The American shad is also known as white shad, Atlantic shad or “poor man’s salmon.” The species is sometimes found with the hickory shad which is similar in appearance. American Shad are beautifully colored and extremely tough fighters, known for their ability to run and make spectacular jumps.

Most recreational fishing for American shad occurs in the spring, when adult fish enter rivers to spawn. Anglers fish for them using small flies, jigs, shad darts, spoons, sabiki rigs or other lures. As of 2010, Virginia regulations allowed catch and release fishing only for shad.

The hickory shad is a similar species; smaller than American shad. An identifying feature of this species is its lower jaw which juts out further than the upper jaw. The hickory shad is silver with amber highlights.
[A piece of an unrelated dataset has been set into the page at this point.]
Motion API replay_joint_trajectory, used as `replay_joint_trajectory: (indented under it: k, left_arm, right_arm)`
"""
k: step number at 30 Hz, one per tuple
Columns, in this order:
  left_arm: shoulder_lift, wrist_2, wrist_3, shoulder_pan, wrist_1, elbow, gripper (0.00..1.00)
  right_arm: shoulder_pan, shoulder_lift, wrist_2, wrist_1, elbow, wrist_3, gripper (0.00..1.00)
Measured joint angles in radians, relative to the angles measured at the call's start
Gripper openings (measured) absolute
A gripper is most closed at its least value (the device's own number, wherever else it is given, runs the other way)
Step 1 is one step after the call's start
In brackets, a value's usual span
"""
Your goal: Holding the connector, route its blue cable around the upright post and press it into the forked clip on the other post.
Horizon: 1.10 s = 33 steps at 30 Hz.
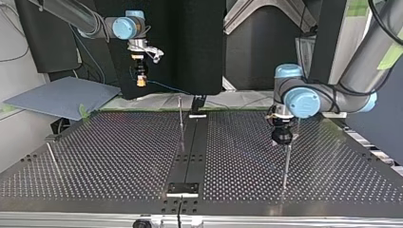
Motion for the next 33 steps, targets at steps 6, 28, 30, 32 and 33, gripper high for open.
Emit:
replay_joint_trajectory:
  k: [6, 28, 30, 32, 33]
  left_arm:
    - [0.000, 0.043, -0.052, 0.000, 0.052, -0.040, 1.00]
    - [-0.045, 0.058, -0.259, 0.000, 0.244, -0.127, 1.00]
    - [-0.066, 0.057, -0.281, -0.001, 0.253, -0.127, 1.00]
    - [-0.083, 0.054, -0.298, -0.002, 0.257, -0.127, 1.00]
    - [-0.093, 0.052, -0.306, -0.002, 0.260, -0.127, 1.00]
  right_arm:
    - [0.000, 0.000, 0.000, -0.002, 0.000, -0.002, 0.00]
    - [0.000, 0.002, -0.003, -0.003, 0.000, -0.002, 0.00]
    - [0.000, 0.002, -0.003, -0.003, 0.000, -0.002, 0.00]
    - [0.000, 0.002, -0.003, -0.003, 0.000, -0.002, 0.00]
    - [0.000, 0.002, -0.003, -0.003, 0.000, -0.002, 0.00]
The species has a pattern of spots on its shoulder which are duskier and more obscure than American shad.

Similar to shad, river herring are seasonal visitors to Virginia estuaries. The term “river herring” is a collective name for 2 similar species of anadromous fish; alewife (Alosa pseudoharengus) and blueback herring (Alosa aestivalis). Both species spend their adult lives at sea, eventually returning to Virginia’s creeks and rivers to spawn.

The alewife is usually grayish green above, fading down their sides to a silver underbelly. A distinct dusky spot appears just behind the upper margin of their gill cover. Adult alewives average 10-11″ in length. Alewives are also known as branch herring, sawbelly, freshwater herring, grayback, bigeye or spring herring.

The blueback herring tends to have a dark blue back and smaller eye than the alewife. The species spends the greater part of its life in salt water, returning to small creeks only to spawn. It usually spawns later in the spring than the alewife, when water temperatures are a bit warmer.